Bu kadar zaman sonra aynı sözün birazcık nüans farkıyla Başbuğ tarafından söylenmesi aslında çok fazla anlam ifade etmiyor. Ama DTP’lilerin, Marksistlerin, Sosyalistlerin tezlerine biraz yaklaştı ya kaç gündür düğün bayram ediyorlar.

Genelkurmay başkanı belli ki olaylar karşısında acı çeken biri. Onun için kendince çareler bulmaya çalışıyor. Konuşmasını bunun için daha çok Güneydoğu olaylarına, Kürt-Türk meselesine ayırmış.

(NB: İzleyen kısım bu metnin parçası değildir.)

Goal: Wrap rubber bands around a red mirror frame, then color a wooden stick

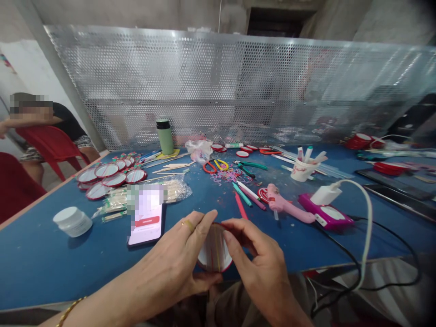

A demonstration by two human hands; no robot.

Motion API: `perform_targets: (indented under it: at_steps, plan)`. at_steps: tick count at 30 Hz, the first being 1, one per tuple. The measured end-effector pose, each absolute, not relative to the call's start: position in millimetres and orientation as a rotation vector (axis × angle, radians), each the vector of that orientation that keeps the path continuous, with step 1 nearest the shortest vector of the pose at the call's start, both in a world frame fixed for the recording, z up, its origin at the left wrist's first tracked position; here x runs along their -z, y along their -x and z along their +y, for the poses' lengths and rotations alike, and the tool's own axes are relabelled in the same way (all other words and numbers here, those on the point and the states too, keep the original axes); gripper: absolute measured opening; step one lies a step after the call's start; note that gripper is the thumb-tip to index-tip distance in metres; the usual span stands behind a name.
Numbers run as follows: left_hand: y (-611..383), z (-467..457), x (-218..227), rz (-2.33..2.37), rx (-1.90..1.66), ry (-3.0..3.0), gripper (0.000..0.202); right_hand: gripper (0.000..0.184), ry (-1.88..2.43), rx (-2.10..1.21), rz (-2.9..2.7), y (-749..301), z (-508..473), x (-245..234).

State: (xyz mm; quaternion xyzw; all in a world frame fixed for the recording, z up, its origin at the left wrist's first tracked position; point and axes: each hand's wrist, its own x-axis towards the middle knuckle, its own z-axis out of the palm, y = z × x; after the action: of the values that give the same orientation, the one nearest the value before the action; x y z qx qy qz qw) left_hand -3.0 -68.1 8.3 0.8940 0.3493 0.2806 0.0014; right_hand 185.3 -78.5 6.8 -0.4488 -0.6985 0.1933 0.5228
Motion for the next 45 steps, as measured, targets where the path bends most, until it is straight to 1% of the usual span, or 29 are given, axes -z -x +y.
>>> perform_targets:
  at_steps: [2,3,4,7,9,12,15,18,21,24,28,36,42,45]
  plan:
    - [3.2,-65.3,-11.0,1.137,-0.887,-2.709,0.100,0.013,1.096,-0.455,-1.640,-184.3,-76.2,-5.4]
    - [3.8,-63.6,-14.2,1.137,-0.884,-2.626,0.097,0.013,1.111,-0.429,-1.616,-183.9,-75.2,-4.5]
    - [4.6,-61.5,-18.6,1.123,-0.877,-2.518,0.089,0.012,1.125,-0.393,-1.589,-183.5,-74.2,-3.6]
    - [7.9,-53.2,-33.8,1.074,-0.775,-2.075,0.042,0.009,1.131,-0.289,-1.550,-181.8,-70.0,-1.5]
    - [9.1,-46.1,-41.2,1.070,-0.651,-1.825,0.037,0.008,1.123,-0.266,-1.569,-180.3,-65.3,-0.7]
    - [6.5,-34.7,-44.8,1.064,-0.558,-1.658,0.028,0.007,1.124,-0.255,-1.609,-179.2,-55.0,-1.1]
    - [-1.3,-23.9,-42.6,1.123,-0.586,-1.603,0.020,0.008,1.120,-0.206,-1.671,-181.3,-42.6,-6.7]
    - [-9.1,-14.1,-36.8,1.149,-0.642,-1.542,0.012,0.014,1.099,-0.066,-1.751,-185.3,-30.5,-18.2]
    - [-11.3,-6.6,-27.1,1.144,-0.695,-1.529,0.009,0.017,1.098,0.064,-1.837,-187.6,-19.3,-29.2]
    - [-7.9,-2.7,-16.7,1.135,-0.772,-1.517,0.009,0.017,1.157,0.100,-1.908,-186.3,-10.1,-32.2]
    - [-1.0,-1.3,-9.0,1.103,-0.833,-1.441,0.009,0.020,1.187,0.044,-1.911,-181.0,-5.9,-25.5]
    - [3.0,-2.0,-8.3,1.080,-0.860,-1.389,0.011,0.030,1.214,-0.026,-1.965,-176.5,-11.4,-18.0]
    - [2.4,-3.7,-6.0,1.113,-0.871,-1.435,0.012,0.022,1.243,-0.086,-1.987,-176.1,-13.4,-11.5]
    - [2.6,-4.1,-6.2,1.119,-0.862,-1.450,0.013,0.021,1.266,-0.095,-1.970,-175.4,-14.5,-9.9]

Ama unuttuğu bir şey var. Onca batı’lı, özgürlükçü düşünce adamına atıftan sonra gelip her şeyi Atatürk’te düğümlemesi tüm entelektüel çabalarını bir anda yerle bir ediyor. Yani vurgu yaptığı düşünürler üzerinde durulan konu hakkında Atatürk’le paralel düşündükleri için bir anlam ifade ediyorlar. Aksi takdirde hiç birinin bir anlamı yok.

Söz gelimi, Atatürk Türkiye halkları tabirini kullanmasaydı, bu kavram kim tarafından dile getirilmiş olursa olsun Başbuğ tarafından tedavüle sokulmayacaktı. Diğer yandan Atatürk’ün ne mutlu Türküm diyene vecizesini de unutmamak lazım. Bir dönem Atatürk’ün Türkiye hakları tabirini kullanması başka zaman dilimlerinde ısrarla kullandığı Türk milleti tabirlerini ortadan kaldırmıyor.

Temel çelişki şudur, bir taraftan dünyanın değiştiğini söyleyip, bir taraftan da belli ideolojik şablonlara bağlı kalarak düşünce üretmek. Bugünün dünyası ile Atatürk’ten apartılan şablonların hiçbir alakası yoktur. Bu düşünce kalıplarını zorlama yorumlarla güncellemeye çalışmak da fayda vermez. Atatürk’ü bulunduğu çağda bırakmak bilimsel düşüncenin ruhuna daha uygundur. Zira her olaya Atatürk’ten bir vecize aramak Atatürk’e de, bunu yapanlara da fayda getirmiyor.

Diğer taraftan Başbuğ onca zihinsel çabaya, barışçı üsluba rağmen sıra cemaatlere gelince bir den bire şahinleşerek TSK cemaatlerle mücadele edecek diyerek geleneksel çizgiye dönüyor. Ordunun yasalarla çizilen ve cemaatlerle mücadele etmesine amir bir düzenleme mevcut değil. Vatan, vatandaştan değil, düşmandan korunur. Ordu din düşmanı değil dedikten sonra birden bire celallenerek, TSK cemaatlerle mücadele edecek demek, baştaki sözü de anlamsız hale getirmektir.

Artık insanlar eskisi gibi söze bakmıyor. Kimin ne düşündüğünü yaptığı işlere bakarak değerlendiriyor. Anlatılan her masala, söylenen her ninniye inanmıyor. Başbuğ, din ve dindarlarla ilgili o kadar güzel sözden sonra, dindarların güç birliği anlamına gelen cemaatlerle ilgili söyledikleri samimiyeti hususunda şüpheleri tevlit ediyor. Bugün bir inancı yaşamak artık neredeyse ancak bir cemaat içinde olmakla mümkün. Cemaatten ayrılanın bütün iyi meziyetlerinin kolayca aşındığı, dejenere olduğu bir çağda yaşıyoruz. Cemaat olma tek kal demek, yavaş, yavaş bulunduğun iman mihverinin dışına çık demektir. Müslüman’ı ve Müslümanlığı seven onun cemaatini de sever. Peygamberi sevip, onun yüce ashabını sevmemek mümkün mü hiç. Başbuğ bizden onu istiyor, namazı sev camiyi sevme diyor mesela. Mevlana’yı sev onu çıkaran sosyal çevreyi sevme diyor mesela. O çevre, o iman zemini olmayınca Mevlana’nın da olmayacağını bilmesi lazım Başbuğ’un. Hülasa, Başbuğ’un konuşması dağdakilere havuç, cemaat mensuplarına sopa gösteren bir konuşmadır.